One of the recurring words that inspired the creative team is the adjective “wild” from the title, and it is one that influenced Bowers’ writing, too. When he first started thinking about the film, he says he had “an idea of there being synths and it being really modern in that way,” but that had to change when he realized “Roz is really this singular futuristic being that’s going into this world of wilderness.” That notion changed his approach, so he accentuated the “natural layer” of the music in the score and leaned “into the organic qualities.” Most importantly, he says the score “had to represent the warmth of this story and the warmth of who Roz becomes in this story, and the idea of kindness and kindness as a survival skill.”

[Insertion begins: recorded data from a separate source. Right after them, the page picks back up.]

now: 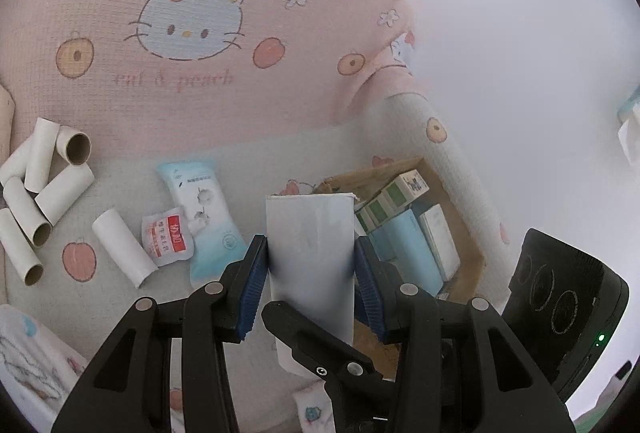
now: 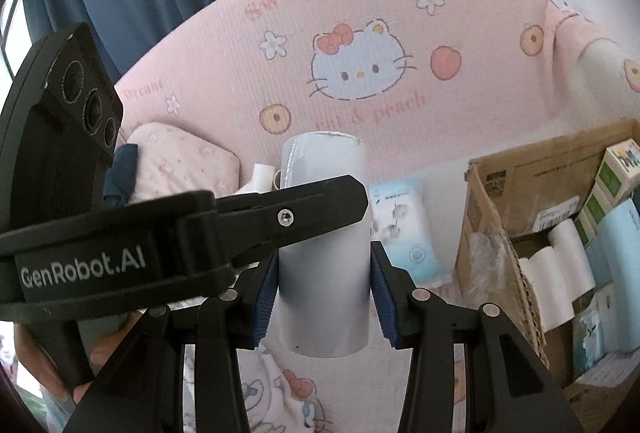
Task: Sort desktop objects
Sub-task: 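Carry the held tube over the cardboard box and lower it inside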
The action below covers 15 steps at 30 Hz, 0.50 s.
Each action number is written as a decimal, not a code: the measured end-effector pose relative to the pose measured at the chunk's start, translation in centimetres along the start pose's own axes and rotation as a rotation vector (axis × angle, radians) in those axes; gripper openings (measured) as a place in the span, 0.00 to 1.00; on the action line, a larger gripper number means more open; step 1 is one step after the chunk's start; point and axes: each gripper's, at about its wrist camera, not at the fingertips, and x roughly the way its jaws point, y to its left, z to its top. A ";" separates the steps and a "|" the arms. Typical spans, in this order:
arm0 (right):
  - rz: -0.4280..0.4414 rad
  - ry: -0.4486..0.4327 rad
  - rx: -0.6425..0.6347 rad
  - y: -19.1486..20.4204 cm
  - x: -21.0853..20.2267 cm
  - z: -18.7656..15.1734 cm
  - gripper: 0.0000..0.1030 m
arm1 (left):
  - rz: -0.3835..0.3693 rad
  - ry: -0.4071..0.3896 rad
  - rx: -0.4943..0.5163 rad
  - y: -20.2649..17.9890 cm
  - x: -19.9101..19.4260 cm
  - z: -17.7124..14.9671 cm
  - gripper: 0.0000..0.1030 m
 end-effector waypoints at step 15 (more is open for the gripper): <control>-0.021 -0.077 0.058 -4.8 -4.6 -1.4 0.40 | -0.020 -0.016 0.088 -7.2 3.6 -1.4 0.46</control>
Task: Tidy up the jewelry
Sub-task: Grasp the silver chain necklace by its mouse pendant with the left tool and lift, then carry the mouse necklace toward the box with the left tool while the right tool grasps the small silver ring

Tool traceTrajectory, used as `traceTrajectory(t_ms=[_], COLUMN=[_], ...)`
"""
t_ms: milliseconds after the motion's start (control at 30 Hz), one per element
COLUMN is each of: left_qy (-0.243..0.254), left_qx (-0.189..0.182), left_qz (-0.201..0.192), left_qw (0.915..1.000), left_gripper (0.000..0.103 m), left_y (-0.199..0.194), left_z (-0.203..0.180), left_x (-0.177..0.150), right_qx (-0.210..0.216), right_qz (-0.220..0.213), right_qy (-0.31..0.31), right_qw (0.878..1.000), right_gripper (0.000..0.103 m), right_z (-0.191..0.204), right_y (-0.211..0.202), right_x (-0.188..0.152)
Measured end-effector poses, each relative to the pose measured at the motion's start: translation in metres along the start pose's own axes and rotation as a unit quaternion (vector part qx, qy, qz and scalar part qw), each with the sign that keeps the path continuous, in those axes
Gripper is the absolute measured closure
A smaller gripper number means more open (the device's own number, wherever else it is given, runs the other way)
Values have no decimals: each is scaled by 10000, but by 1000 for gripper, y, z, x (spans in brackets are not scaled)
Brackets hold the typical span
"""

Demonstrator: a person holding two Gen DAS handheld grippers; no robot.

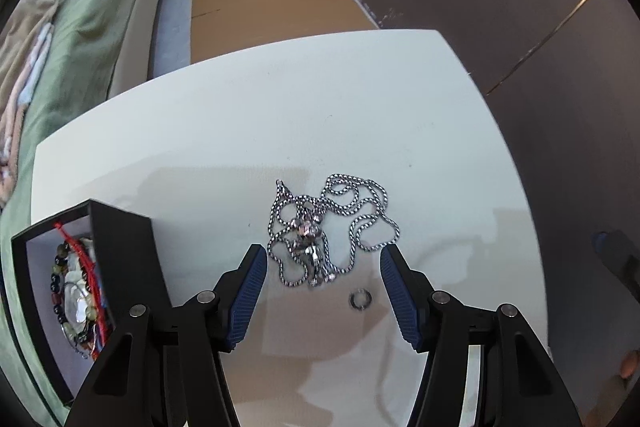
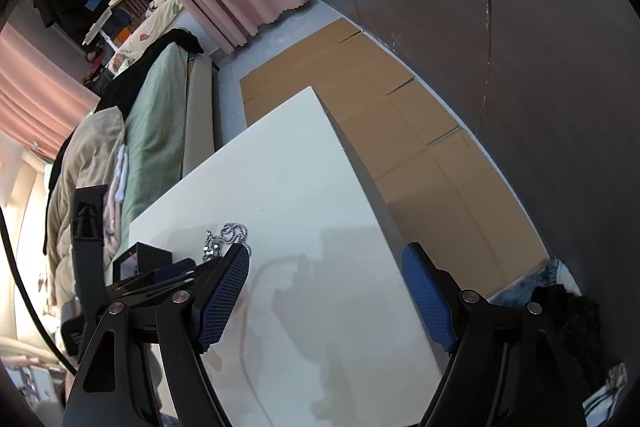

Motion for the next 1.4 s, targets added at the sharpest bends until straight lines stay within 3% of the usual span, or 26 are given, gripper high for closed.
traceTrajectory(t_ms=[333,400,467,533,900,1400], left_qy=[160,277,372,383,399,342], left_qx=[441,503,502,464,79,-158], left_qz=[12,-14,-41,-29,-351,-1225], left_qw=[9989,9984,9980,9982,9986,9918], left_gripper=[43,49,71,84,84,85], left_y=[10,9,7,6,-18,-112], left_z=[-11,-15,-19,-18,-9,11], left_x=[-1,-5,-7,-6,-15,-33], right_qx=[-1,-3,-7,-42,-92,-126], right_qz=[49,66,75,92,185,269], right_qy=[171,157,129,84,-98,-415], right_qw=[9998,9999,9999,9999,9997,9987], right_gripper=[24,24,24,24,24,24], right_z=[-8,-7,-4,0,9,26], right_y=[0,1,2,2,6,11], right_x=[4,4,4,2,-10,-23])
Point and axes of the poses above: each gripper's, at about its wrist camera, not at the fingertips, and y roughly the way its jaws point, z to its left, x to its top, the point moved 3 cm from there along y, roughly the way its jaws point, and after that the axes turned 12 degrees about z, right-handed, at the moved point
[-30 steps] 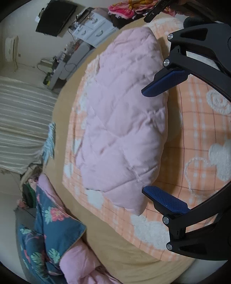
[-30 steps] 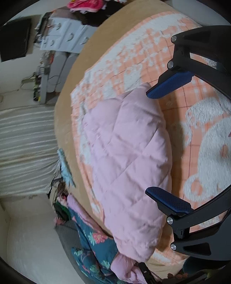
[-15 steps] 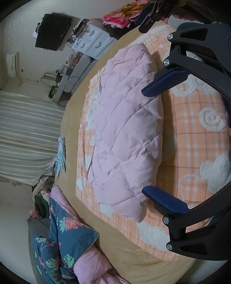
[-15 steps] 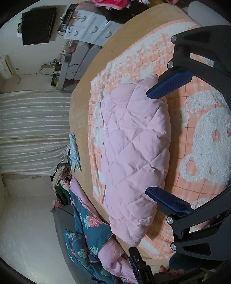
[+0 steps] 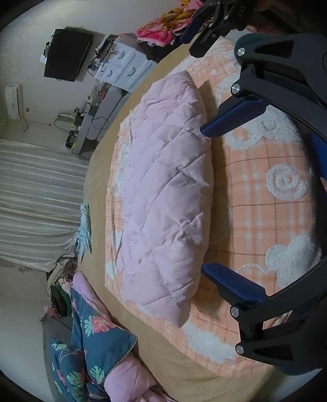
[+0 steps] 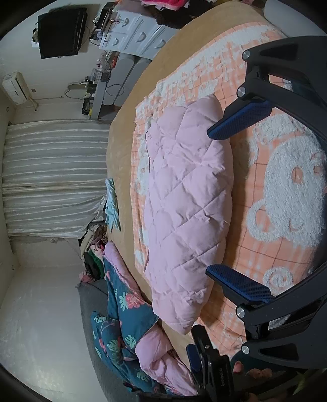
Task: Fold large clothes
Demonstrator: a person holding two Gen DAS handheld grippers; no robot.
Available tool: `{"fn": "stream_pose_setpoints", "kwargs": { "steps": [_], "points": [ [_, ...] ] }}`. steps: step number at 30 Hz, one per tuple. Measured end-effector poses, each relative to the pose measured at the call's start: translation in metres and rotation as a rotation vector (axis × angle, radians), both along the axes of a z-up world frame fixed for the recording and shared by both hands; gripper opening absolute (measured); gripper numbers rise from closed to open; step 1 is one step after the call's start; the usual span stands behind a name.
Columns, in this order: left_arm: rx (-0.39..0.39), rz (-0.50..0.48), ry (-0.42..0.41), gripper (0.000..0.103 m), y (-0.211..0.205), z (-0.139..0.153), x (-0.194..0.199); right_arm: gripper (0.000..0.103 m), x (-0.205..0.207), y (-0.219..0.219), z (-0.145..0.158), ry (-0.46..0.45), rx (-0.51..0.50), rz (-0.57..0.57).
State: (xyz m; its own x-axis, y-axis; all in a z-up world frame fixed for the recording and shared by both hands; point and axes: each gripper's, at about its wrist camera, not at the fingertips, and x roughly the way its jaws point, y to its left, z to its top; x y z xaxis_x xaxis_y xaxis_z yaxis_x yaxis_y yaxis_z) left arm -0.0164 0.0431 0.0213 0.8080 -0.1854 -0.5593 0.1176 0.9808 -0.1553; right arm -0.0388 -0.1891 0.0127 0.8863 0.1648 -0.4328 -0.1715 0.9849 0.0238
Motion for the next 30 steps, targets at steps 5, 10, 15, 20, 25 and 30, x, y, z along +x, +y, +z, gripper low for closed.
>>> {"fn": "stream_pose_setpoints", "kwargs": {
  "steps": [5,10,15,20,25,30],
  "points": [
    [0.005,-0.003,0.025,0.094,-0.004,-0.011,-0.003,0.099,-0.003,0.006,-0.015,0.045,-0.006,0.009],
    [0.016,0.004,0.042,0.094,-0.005,-0.015,-0.002,0.099,0.000,0.013,-0.025,0.081,-0.017,0.026],
    [0.020,0.007,0.044,0.094,-0.004,-0.015,-0.002,0.099,0.000,0.016,-0.025,0.076,-0.027,0.032],
    [0.022,0.011,0.037,0.094,-0.003,-0.014,-0.003,0.099,-0.001,0.013,-0.024,0.080,-0.020,0.024],
    [0.028,0.015,0.035,0.094,-0.003,-0.014,-0.004,0.099,-0.001,0.012,-0.024,0.080,-0.016,0.021],
    [0.030,0.015,0.033,0.094,-0.004,-0.013,-0.004,0.099,-0.002,0.011,-0.023,0.077,-0.017,0.022]
  ]
}}
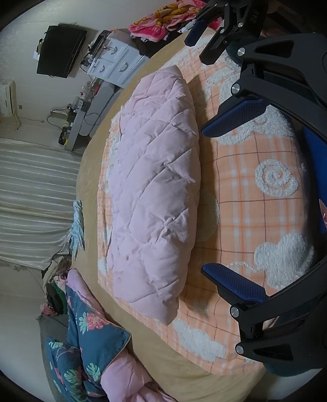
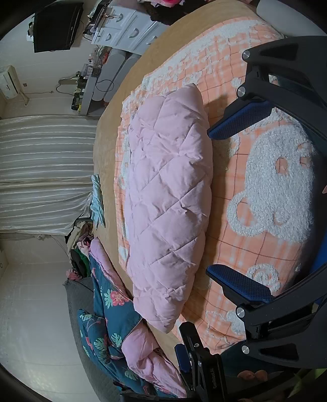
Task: Fold large clothes
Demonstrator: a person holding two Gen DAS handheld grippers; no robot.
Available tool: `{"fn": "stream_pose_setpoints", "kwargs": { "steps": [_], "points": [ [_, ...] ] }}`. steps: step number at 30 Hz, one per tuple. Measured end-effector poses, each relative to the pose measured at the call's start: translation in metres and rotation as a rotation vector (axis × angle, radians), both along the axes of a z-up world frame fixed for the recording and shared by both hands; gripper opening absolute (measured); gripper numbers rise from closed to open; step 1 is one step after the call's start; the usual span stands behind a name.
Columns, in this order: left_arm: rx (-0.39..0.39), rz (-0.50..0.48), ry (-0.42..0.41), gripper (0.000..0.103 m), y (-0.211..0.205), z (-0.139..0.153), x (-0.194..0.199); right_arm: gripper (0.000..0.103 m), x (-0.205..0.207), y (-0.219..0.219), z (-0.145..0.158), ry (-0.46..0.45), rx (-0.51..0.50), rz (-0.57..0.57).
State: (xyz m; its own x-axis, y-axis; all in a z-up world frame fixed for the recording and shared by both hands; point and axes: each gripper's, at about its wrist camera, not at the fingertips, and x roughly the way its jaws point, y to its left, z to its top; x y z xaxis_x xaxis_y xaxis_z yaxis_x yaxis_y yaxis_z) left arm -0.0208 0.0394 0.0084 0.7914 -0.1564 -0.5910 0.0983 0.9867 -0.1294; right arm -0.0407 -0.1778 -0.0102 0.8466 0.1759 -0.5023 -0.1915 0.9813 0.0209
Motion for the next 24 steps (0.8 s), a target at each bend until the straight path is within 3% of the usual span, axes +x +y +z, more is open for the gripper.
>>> {"fn": "stream_pose_setpoints", "kwargs": {
  "steps": [24],
  "points": [
    [0.006,0.002,-0.011,0.094,0.0042,0.0033,-0.0034,0.099,-0.0004,-0.0007,0.0004,-0.001,0.004,-0.003]
  ]
}}
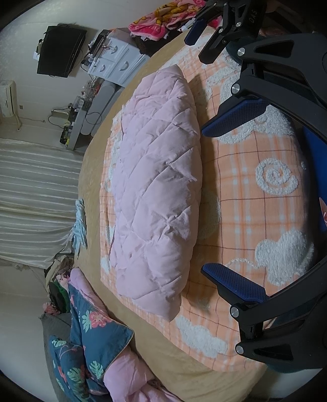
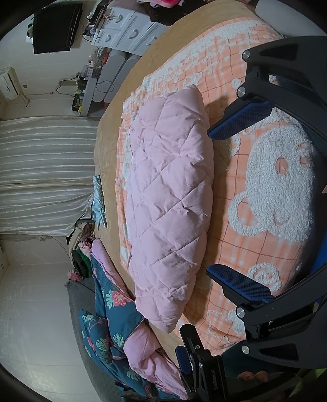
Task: Fold large clothes
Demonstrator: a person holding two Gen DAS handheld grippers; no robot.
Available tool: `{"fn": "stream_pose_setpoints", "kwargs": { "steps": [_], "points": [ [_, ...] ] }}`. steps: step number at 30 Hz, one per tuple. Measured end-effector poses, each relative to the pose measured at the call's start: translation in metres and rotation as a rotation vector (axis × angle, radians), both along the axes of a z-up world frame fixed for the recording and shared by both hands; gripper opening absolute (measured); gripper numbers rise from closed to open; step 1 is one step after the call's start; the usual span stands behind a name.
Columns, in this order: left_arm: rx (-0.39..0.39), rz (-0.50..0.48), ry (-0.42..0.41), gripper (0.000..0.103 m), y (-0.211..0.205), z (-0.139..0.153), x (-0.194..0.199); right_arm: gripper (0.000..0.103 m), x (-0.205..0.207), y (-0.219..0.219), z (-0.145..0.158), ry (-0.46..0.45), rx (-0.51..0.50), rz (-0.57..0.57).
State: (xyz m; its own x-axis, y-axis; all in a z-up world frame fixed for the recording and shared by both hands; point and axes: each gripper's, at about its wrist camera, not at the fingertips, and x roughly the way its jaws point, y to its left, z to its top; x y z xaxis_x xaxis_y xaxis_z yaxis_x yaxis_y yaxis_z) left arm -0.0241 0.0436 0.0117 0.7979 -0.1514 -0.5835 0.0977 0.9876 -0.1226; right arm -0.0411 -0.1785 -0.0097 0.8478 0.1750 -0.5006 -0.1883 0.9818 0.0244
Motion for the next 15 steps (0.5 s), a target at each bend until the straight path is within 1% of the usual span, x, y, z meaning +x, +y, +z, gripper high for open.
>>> {"fn": "stream_pose_setpoints", "kwargs": {
  "steps": [15],
  "points": [
    [0.007,0.001,-0.003,0.094,0.0000,0.0013,-0.0021,0.099,0.0000,0.0002,0.0000,0.000,-0.001,0.000]
  ]
}}
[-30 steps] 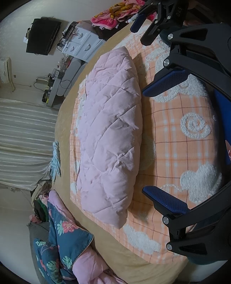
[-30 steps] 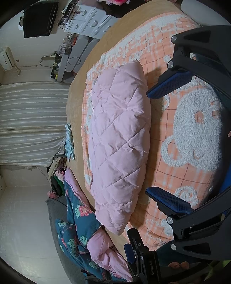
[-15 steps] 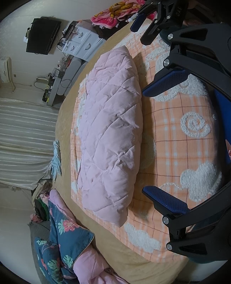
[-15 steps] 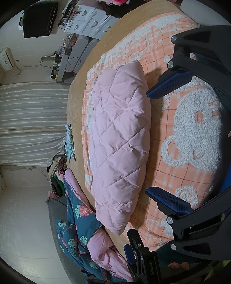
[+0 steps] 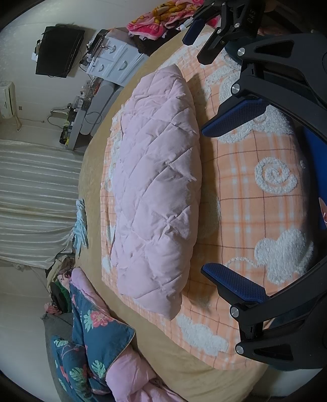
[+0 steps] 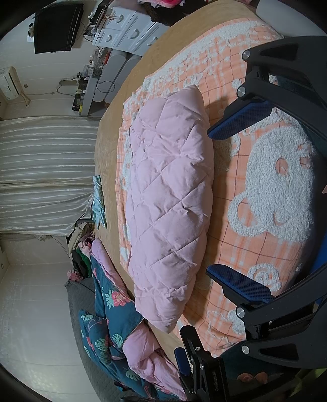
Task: Fold large clothes
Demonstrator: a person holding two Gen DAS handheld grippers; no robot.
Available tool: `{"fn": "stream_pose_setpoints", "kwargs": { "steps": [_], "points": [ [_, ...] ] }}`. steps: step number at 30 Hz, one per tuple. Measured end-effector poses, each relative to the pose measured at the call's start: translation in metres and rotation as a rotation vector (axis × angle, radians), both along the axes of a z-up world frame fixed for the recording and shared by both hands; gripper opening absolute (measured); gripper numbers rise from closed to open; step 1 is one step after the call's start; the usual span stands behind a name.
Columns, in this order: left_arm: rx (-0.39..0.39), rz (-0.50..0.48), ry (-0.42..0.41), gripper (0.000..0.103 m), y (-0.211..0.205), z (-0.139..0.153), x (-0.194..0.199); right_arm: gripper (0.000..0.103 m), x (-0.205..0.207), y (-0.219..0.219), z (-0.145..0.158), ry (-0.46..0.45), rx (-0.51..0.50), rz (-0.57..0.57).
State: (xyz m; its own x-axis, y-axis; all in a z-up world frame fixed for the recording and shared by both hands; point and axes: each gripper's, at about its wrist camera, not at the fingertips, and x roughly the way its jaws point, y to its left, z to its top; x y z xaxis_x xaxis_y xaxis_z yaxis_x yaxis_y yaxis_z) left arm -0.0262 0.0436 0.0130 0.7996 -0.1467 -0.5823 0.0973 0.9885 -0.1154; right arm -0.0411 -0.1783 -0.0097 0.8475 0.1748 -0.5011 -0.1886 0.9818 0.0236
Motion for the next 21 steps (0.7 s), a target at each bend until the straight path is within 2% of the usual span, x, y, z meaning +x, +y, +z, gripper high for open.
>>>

SEE Oscars: ‘Kiss The Sky’ from ‘The Wild Robot’ takes flight and now leads Best Song odds
One of the standout musical sequences in the film is the cue “I Could Use a Boost,” which accompanies the sequence of the film in which Roz is helping Brightbill train for his first winter migration. It was the second piece of music Bowers wrote for the film and took nearly three months to complete. “I connected to it so much because I just became a dad,” explains the composer, elaborating, “Giving someone all of these life skills and tools to eventually just leave you one day is a pretty sad and scary, bittersweet idea, and my daughter was really young at the time.” He initially pictured himself dropping her off at college as inspiration to write it, but director Chris Sanders said he needed to go in a slightly different direction because the dynamic between characters in this moment is “rife with tension.” To pull it off, the Globe nominee had to picture himself and his daughter “in the future in a much different way, in a way that I didn’t really want to imagine.” He shares, “That emotional place led me to write the beginnings of the theme.”
While “The Wild Robot” has a familial story at its core, it also features many incredible action sequences. Bowers says the key to composing those fast-paced moments is to approach them “as one whole piece, even if they are separate cues.” He describes his role in scoring these scenes as “almost like painting a mural, focusing on one little moment and then stepping back to look at the whole and then going back to the moment.”
One of Bowers’ favorite moments in the film is the montage of Roz and Brightbill preparing for his migration, which features the song “Kiss The Sky” performed by Maren Morris. The entire sequence is longer than the song itself, so the composer asked the songwriters if they would give him “the stems of the tracks” so he could seamlessly integrate the song into his scoring. He says they were “so generous to give me all of the different tracks so I could work with my music editor to cut together what I wanted that song to be,” emphasizing that the process “really embodied so much of the collaborative approach” to making the film. It “felt like a really amazing thing to sit back and watch at the end,” shares the musician.
Bowers is an Academy Award winner for “The Last Repair Shop,” receiving another nom for “A Concerto Is a Conversation.” He is a four-time Primetime Emmy nominee for “When They See Us,” “Mrs. America,” and “Bridgerton,” and has three Grammy nominations.